Go through the material and copy each line in which the word "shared" shows up.

- _Given information_:
'''

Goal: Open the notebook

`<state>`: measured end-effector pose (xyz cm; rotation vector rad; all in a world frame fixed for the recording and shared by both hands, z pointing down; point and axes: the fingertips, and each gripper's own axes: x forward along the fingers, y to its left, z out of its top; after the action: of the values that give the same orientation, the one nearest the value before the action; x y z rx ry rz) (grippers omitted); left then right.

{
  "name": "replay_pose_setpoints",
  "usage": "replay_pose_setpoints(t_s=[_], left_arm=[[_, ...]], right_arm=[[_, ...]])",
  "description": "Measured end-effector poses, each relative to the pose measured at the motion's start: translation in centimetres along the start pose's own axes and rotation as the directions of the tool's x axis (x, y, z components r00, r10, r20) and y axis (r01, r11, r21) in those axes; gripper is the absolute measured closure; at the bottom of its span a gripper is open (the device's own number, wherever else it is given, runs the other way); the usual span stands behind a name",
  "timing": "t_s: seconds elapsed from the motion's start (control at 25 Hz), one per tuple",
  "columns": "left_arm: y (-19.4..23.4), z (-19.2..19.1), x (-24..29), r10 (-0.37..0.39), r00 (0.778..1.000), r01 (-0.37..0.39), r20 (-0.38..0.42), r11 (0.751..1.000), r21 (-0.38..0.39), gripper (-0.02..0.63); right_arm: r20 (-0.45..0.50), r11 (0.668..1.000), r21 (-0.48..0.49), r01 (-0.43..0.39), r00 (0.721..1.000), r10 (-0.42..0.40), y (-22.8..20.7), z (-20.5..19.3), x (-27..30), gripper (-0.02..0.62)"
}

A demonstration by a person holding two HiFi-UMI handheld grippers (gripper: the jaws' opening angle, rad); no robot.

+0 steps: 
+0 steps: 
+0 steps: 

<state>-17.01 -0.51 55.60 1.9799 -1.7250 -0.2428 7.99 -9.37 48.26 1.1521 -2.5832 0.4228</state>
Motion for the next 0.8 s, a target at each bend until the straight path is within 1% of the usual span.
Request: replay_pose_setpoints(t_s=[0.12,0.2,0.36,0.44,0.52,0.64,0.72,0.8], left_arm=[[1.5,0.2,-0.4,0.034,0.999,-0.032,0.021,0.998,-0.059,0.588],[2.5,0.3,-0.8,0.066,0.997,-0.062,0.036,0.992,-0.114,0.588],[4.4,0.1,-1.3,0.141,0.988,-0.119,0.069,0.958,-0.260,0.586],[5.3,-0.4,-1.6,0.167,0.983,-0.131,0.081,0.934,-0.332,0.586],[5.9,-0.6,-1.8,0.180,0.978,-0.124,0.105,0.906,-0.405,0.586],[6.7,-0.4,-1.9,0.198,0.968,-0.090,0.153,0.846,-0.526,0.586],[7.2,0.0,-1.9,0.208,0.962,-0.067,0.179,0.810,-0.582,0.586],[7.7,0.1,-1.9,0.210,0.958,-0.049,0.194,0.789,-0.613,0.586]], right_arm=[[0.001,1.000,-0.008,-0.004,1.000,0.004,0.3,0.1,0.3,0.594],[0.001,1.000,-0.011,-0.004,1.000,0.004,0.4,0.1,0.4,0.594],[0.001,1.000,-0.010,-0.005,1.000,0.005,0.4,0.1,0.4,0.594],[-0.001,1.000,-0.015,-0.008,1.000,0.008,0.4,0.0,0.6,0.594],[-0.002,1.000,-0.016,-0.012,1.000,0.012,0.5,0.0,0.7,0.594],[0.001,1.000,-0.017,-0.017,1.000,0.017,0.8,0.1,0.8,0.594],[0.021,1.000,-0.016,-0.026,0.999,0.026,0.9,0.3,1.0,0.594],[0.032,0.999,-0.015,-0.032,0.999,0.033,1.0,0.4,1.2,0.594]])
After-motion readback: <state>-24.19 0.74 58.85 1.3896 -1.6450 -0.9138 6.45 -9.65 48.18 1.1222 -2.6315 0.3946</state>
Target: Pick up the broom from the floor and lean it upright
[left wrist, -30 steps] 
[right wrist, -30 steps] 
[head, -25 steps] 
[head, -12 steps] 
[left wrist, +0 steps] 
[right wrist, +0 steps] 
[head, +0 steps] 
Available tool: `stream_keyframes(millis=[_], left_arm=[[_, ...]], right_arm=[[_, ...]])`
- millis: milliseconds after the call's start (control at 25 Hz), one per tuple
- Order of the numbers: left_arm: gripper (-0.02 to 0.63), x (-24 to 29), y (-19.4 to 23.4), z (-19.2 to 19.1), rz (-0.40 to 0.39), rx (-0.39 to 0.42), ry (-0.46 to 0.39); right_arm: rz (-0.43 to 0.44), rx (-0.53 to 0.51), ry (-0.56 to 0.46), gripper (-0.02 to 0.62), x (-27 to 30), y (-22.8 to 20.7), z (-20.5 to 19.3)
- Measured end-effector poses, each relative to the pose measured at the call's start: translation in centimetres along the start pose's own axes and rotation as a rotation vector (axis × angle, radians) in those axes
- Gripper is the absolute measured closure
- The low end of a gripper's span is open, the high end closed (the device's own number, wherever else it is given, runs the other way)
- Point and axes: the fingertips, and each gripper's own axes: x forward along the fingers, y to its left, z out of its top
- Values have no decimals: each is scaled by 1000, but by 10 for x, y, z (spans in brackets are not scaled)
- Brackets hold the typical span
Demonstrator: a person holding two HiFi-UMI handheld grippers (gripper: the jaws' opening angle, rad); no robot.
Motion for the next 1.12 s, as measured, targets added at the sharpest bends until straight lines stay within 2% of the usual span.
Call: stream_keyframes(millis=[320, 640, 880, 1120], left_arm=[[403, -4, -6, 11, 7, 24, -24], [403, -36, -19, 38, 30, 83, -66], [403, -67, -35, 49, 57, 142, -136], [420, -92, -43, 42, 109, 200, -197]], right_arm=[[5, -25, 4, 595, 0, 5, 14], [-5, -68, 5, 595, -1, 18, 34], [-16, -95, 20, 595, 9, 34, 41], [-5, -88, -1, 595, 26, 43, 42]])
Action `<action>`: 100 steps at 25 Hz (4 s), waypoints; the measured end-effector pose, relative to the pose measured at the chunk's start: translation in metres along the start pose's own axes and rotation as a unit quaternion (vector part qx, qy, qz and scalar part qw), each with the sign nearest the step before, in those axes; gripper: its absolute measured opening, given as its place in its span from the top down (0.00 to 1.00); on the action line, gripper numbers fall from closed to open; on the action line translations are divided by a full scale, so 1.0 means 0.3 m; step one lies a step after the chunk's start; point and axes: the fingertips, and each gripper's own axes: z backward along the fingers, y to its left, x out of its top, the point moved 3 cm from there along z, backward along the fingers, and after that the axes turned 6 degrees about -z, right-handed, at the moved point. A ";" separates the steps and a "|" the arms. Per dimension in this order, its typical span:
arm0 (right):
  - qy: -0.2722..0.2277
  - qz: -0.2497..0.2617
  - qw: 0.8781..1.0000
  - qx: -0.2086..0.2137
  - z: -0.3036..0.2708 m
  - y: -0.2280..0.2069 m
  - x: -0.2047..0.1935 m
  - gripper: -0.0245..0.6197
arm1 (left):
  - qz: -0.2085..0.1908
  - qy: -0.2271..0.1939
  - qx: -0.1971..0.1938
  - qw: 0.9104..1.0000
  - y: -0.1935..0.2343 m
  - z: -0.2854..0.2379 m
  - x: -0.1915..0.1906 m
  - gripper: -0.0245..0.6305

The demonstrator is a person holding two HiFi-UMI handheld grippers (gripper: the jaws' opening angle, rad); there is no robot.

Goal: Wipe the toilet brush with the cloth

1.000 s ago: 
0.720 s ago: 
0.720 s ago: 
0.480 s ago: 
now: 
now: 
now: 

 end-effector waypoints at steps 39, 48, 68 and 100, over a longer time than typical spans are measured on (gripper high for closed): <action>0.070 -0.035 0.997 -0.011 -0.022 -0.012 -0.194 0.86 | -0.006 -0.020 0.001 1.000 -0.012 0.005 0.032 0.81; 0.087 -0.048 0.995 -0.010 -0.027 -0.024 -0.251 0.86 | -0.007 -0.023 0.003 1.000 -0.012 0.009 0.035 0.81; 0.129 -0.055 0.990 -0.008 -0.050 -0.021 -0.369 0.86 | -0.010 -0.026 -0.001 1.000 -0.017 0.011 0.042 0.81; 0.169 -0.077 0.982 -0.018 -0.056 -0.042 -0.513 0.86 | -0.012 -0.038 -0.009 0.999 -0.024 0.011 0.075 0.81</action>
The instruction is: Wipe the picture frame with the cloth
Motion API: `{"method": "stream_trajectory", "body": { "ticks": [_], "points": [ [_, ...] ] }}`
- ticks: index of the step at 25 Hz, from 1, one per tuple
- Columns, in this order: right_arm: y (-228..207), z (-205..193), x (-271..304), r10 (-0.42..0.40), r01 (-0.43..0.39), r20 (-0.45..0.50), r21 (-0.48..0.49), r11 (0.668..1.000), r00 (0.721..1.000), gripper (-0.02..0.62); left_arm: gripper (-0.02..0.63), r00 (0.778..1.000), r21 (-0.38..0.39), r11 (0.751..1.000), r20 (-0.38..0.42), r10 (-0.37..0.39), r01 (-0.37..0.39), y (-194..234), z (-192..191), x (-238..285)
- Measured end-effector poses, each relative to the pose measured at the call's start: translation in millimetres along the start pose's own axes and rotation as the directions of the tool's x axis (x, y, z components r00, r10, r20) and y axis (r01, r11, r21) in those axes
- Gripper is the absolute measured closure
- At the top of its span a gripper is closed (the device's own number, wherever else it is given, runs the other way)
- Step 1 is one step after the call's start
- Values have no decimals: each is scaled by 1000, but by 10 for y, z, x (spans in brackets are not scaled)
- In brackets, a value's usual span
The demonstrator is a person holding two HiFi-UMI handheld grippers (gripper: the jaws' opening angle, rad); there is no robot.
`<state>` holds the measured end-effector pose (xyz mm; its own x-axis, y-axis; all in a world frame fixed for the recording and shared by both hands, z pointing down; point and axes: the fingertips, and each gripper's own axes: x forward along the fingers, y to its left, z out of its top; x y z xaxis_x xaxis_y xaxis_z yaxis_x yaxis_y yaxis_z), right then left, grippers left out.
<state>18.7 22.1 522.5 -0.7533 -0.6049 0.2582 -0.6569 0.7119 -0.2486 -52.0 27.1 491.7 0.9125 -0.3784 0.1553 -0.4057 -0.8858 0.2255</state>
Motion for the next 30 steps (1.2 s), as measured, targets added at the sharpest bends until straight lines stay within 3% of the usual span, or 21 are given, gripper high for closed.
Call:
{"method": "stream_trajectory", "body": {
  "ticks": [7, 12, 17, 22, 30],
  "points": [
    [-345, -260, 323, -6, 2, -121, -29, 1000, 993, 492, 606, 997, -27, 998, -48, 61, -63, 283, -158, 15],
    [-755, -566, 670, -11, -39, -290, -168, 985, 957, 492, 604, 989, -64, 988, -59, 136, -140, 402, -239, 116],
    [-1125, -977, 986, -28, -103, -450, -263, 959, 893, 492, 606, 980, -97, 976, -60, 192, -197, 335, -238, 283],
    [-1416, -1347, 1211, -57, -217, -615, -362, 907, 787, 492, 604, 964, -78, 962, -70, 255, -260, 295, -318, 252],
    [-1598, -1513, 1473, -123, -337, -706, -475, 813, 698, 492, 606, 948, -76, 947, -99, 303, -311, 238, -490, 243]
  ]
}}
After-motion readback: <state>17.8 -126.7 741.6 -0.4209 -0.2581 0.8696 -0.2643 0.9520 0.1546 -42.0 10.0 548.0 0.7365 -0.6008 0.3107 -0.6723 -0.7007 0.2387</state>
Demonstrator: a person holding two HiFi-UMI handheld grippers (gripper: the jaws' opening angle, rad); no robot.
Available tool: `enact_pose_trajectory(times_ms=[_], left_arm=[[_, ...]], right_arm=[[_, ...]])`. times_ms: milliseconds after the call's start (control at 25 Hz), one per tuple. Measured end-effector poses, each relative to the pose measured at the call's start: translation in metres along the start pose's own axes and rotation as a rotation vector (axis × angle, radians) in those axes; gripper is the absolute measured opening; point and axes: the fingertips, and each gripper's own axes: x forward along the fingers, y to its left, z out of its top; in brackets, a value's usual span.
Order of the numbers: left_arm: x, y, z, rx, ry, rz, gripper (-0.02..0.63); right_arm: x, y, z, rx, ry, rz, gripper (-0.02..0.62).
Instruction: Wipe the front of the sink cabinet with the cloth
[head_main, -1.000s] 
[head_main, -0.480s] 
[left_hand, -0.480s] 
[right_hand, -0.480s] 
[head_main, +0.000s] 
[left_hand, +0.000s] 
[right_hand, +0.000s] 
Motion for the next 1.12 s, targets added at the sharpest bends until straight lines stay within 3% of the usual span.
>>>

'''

- _Result below_:
`<state>`: measured end-effector pose (xyz cm; rotation vector rad; all in a world frame fixed for the recording and shared by both hands, z pointing down; point and axes: the fingertips, and each gripper's own axes: x forward along the fingers, y to its left, z out of its top; after the action: of the values that give the same orientation, the one nearest the value before the action; x y z rx ry rz) (grippers omitted); left then right.
`<state>` holds the measured end-effector pose (xyz mm; its own x-axis, y-axis; all in a world frame fixed for the recording and shared by both hands, z pointing down; point and axes: the fingertips, and each gripper's own axes: x forward along the fingers, y to its left, z out of its top; x y z xaxis_x xaxis_y xaxis_z yaxis_x yaxis_y yaxis_z), right then left, grippers left out.

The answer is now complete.